--- Record extracts ---

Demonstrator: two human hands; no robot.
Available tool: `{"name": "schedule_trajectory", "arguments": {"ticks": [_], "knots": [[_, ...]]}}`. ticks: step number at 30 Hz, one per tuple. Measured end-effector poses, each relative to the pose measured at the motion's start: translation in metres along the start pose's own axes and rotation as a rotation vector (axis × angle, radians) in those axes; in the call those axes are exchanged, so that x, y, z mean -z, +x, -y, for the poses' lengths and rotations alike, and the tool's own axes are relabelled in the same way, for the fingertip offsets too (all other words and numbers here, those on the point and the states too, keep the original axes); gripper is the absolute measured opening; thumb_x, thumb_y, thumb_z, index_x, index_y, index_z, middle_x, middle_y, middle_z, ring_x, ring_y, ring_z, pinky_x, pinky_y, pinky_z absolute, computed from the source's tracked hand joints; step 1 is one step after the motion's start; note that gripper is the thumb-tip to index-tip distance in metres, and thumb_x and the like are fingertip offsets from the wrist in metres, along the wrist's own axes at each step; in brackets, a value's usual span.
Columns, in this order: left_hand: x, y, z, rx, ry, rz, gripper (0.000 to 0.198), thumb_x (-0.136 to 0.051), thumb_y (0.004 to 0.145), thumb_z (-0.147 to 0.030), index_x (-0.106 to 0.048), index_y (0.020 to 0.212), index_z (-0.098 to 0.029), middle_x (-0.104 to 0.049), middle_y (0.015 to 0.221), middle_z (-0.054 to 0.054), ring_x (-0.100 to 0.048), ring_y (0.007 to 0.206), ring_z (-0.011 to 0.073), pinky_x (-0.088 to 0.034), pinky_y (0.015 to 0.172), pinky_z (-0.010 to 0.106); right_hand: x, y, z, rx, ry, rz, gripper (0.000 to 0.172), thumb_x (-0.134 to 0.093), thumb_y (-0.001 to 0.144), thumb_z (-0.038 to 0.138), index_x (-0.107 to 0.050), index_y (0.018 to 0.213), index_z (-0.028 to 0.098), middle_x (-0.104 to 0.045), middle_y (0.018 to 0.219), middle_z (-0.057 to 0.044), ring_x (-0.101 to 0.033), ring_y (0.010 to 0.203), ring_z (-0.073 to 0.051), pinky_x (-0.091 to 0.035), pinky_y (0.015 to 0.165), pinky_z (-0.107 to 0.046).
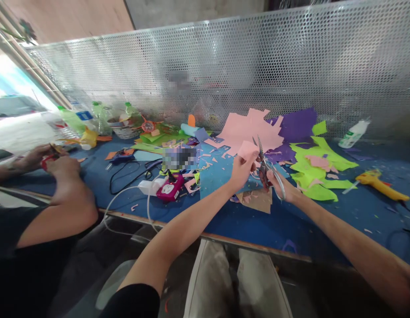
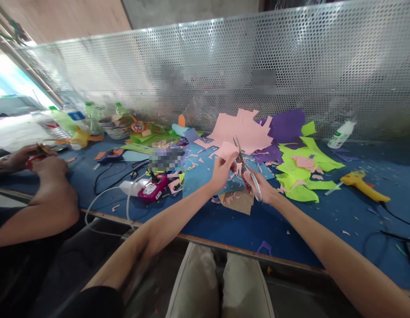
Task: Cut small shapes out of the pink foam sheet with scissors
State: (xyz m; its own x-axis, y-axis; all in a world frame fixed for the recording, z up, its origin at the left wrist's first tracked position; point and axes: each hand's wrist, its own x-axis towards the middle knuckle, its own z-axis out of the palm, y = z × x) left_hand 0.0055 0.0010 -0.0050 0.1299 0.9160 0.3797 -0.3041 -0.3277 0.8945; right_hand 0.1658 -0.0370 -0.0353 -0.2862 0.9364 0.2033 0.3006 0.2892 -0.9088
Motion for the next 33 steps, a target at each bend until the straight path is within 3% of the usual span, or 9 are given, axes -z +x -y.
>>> {"name": "schedule_trajectory", "arguments": {"ticks": [12, 23, 30, 33], "knots": [[0.0035, 0.0009, 0.0005, -0.033, 0.025, -0.026, 0.048, -0.068, 0.085, -0.062, -0.065, 0.073, -0.016, -0.048, 0.051, -0.003, -0.044, 0.048, 0.0077, -0.037, 0.051, 0.024, 0.0016, -0.0016, 0.0027, 0.016, -0.124, -0.024, 0.064, -0.035, 0.078, 0.086, -0.058, 0.103, 0.032, -0.049, 0.059, 0.002, -0.051, 0.048, -0.019, -0.047, 0.048, -0.035], [0.0048, -0.0013, -0.0061, -0.111, 0.146, 0.001, 0.051, -0.062, 0.09, -0.062, -0.06, 0.066, -0.017, -0.047, 0.051, -0.002, -0.044, 0.05, 0.0093, -0.037, 0.052, 0.026, -0.0002, -0.0047, 0.0023, 0.006, -0.051, -0.018, 0.058, -0.036, 0.081, 0.083, -0.056, 0.096, 0.031, -0.046, 0.061, 0.004, -0.046, 0.046, -0.016, -0.043, 0.043, -0.031], [0.0046, -0.0007, -0.0068, -0.109, 0.101, 0.026, 0.047, -0.064, 0.09, -0.06, -0.065, 0.076, -0.016, -0.046, 0.052, -0.004, -0.042, 0.049, 0.008, -0.036, 0.05, 0.024, 0.0081, -0.0034, 0.0048, 0.099, -0.104, -0.019, 0.051, -0.044, 0.082, 0.079, -0.051, 0.079, 0.028, -0.044, 0.054, 0.004, -0.044, 0.043, -0.015, -0.037, 0.04, -0.029], [0.0042, -0.0006, -0.0064, -0.097, 0.088, 0.019, 0.049, -0.066, 0.087, -0.064, -0.063, 0.074, -0.016, -0.046, 0.052, -0.004, -0.042, 0.048, 0.008, -0.036, 0.05, 0.024, 0.008, -0.0031, 0.0046, 0.109, -0.1, -0.013, 0.053, -0.042, 0.082, 0.08, -0.056, 0.088, 0.029, -0.046, 0.055, 0.003, -0.046, 0.043, -0.016, -0.04, 0.041, -0.03]]}}
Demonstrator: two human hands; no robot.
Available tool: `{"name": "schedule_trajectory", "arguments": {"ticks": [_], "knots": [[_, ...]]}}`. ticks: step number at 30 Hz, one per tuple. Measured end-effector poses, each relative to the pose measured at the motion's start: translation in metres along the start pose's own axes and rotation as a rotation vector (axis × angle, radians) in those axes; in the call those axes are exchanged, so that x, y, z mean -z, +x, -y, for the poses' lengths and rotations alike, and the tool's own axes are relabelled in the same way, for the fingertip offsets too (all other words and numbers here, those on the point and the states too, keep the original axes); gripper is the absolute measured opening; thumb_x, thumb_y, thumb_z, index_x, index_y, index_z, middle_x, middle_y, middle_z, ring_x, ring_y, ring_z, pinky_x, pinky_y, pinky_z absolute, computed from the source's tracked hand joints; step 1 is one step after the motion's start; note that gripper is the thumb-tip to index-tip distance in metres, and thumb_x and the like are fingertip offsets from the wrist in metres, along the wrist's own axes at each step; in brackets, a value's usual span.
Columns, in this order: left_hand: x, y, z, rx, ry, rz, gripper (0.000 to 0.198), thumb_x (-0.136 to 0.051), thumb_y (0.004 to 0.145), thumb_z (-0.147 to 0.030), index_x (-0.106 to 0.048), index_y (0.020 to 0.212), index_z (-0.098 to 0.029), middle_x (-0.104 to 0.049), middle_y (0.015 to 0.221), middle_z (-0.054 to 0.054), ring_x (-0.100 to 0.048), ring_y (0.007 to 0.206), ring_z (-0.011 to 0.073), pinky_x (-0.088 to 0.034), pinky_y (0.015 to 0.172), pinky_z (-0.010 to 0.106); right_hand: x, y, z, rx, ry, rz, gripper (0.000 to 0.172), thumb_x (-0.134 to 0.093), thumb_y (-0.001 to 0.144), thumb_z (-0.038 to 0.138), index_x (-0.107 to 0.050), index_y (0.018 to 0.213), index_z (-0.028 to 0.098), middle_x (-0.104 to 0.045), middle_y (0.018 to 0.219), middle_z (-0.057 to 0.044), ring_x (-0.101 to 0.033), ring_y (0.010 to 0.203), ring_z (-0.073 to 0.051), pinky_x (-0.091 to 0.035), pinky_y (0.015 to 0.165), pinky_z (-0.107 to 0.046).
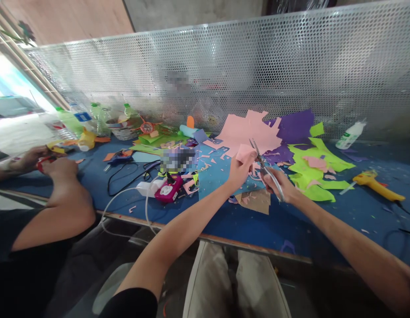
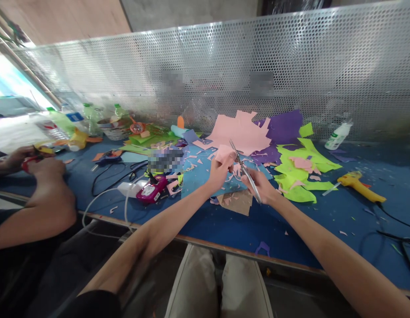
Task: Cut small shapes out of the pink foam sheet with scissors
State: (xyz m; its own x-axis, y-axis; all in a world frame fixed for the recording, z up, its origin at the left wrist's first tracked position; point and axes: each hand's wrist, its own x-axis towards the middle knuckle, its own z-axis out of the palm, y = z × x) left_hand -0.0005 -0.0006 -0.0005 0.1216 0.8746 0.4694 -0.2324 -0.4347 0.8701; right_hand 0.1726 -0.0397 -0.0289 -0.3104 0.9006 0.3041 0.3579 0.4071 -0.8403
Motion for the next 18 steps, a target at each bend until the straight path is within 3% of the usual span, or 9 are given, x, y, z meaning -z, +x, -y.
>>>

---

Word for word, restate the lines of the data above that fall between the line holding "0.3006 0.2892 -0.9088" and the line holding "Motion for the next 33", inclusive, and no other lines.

» **Expected answer**
State: (xyz m; its own x-axis, y-axis; all in a world frame fixed for the recording, z up, its origin at the left wrist's first tracked position; point and axes: each hand's wrist, its own x-axis towards the middle knuckle, its own z-axis out of the palm, y = z × x) left_hand 0.0055 0.0010 -0.0050 0.1299 0.9160 0.3797 -0.3041 -0.3277 0.8945; right_hand 0.1658 -0.0370 -0.0353 -0.2862 0.9364 0.2033 0.3006 0.2892 -0.9088
Motion for the next 33 steps, a target at each bend until the straight path is within 3% of the usual span, or 9 are given, axes -z +x -y.

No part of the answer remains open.